Source material:
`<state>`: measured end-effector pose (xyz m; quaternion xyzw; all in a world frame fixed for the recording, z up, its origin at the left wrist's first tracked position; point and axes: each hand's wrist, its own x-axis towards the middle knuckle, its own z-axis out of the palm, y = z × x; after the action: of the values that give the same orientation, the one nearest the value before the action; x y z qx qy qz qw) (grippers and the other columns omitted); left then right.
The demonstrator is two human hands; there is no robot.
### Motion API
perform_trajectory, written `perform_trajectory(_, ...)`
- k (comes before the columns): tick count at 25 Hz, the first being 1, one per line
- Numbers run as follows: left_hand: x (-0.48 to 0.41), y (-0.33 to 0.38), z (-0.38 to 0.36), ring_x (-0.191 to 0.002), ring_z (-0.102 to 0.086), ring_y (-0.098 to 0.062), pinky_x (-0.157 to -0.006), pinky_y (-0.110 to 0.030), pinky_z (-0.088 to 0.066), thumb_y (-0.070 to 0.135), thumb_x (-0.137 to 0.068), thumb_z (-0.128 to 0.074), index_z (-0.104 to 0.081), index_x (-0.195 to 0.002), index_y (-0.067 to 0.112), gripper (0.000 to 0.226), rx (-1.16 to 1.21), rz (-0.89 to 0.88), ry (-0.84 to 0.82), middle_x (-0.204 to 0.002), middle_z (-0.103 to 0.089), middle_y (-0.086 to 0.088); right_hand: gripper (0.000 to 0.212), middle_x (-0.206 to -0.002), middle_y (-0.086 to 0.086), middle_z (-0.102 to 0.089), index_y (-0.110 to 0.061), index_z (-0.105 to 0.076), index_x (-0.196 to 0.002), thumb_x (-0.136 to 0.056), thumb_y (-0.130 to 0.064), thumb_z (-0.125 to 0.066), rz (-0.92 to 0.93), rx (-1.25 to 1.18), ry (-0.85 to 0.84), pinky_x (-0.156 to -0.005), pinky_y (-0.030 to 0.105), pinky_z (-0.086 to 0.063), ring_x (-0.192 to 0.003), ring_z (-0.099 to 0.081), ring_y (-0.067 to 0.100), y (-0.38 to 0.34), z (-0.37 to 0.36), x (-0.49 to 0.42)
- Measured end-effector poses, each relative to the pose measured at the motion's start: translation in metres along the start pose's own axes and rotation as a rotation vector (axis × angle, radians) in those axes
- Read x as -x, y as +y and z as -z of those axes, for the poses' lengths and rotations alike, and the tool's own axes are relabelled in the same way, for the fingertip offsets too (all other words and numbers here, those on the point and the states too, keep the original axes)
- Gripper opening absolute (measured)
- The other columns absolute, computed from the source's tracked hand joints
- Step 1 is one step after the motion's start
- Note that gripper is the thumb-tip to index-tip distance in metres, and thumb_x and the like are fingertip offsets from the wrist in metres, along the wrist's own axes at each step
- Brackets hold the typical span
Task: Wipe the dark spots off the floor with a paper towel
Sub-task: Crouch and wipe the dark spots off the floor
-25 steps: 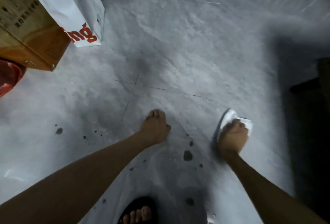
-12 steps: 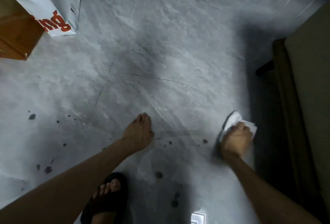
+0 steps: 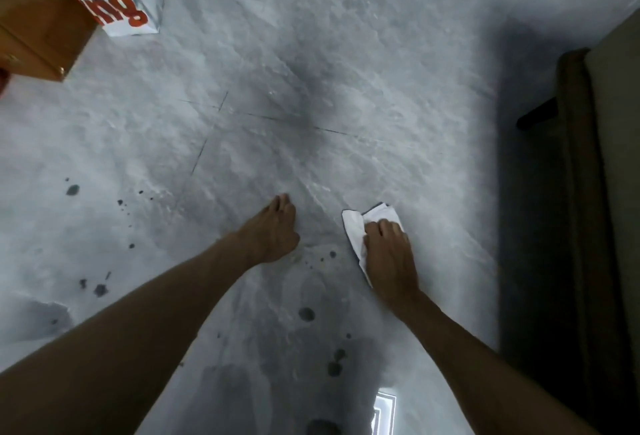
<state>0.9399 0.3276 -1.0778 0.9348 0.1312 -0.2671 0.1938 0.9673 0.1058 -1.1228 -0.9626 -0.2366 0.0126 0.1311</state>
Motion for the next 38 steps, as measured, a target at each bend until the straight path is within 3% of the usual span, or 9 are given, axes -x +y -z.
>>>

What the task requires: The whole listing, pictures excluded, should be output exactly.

Solved problem:
`<state>`: measured end-effector pose (xyz m; quaternion xyzw; all in a world frame fixed for the recording, z up, its origin at the left wrist's first tracked position; point and axes: each hand's wrist, its own x-axis towards the middle knuckle, its own z-axis out of the palm, y = z × x; after the action: of the values that give the same orientation, the one nearest the value before the action; x y z qx qy qz qw) (grippers and the other columns omitted); left then right.
The demonstrator is two human hands; there is no robot.
### Motion API
perform_trajectory, written `perform_trajectory(_, ...)`
- k (comes before the columns): tick count at 25 Hz, the first being 1, one per line
- Numbers run as follows: left_hand: x (-0.48 to 0.41), y (-0.33 to 0.38), z (-0.38 to 0.36), ring_x (-0.191 to 0.002), ring_z (-0.102 to 0.086), ring_y (-0.098 to 0.062), pinky_x (-0.157 to -0.006), pinky_y (-0.110 to 0.030), pinky_z (-0.088 to 0.066), thumb_y (-0.070 to 0.135), thumb_x (-0.137 to 0.068), thumb_z (-0.128 to 0.074), index_z (-0.104 to 0.081), index_x (-0.195 to 0.002), index_y (-0.067 to 0.112), gripper (0.000 to 0.226), rx (-1.16 to 1.21), rz (-0.89 to 0.88), ry (-0.84 to 0.82), middle_x (-0.204 to 0.002), middle_z (-0.103 to 0.089), middle_y (-0.086 to 0.088); right_hand: gripper (0.000 to 0.212), middle_x (-0.206 to -0.002), middle_y (-0.086 to 0.086), middle_z (-0.102 to 0.089), index_y (-0.110 to 0.061), index_z (-0.105 to 0.076), index_x (-0.196 to 0.002), thumb_x (-0.136 to 0.056), thumb_y (-0.130 to 0.064), thumb_z (-0.125 to 0.066), rz (-0.92 to 0.93), rx (-1.25 to 1.18), ry (-0.85 to 0.84), pinky_x (-0.156 to -0.005), pinky_y (-0.030 to 0.105), pinky_z (-0.086 to 0.063), ring_x (-0.192 to 0.003), ring_z (-0.099 to 0.081), ring_y (-0.067 to 0.100), y (-0.38 to 0.34), z (-0.37 to 0.36), x (-0.49 to 0.42)
- Measured end-effector poses, each relative to the pose measured at the motion's start: translation in metres along the start pose's own axes and rotation as a rotation vector (axis × angle, radians) in those axes
- Read x as -x, y as +y and z as -z of those axes, for the poses' lengths and rotations alike, and the tool's own axes are relabelled in the same way, for the fingertip offsets too (all other words and numbers here, those on the point and the states too, keep the original axes)
- Gripper opening absolute (measured)
- The other columns absolute, computed from the source's tracked hand joints
- Step 1 is one step after the motion's start
- Note that gripper is the thumb-tip to index-tip distance in metres, and thumb_x and the like are fingertip offsets from the wrist in metres, along the wrist's own axes at each step
- Brackets hold the typical span
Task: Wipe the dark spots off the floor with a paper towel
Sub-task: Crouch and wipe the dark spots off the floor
-25 steps: 
-12 steps: 
+0 steps: 
<state>0.9399 0.3276 -1.0778 0.9348 0.1312 -0.2671 0.1938 0.9673 0.1058 -1.1228 -0.9626 -0.2366 0.0126 0.1311</state>
Motion for the next 38 steps, as measured, a target at each bend until the straight path is within 3% of the usual span, or 9 are given, axes -x +y -z.
>>>

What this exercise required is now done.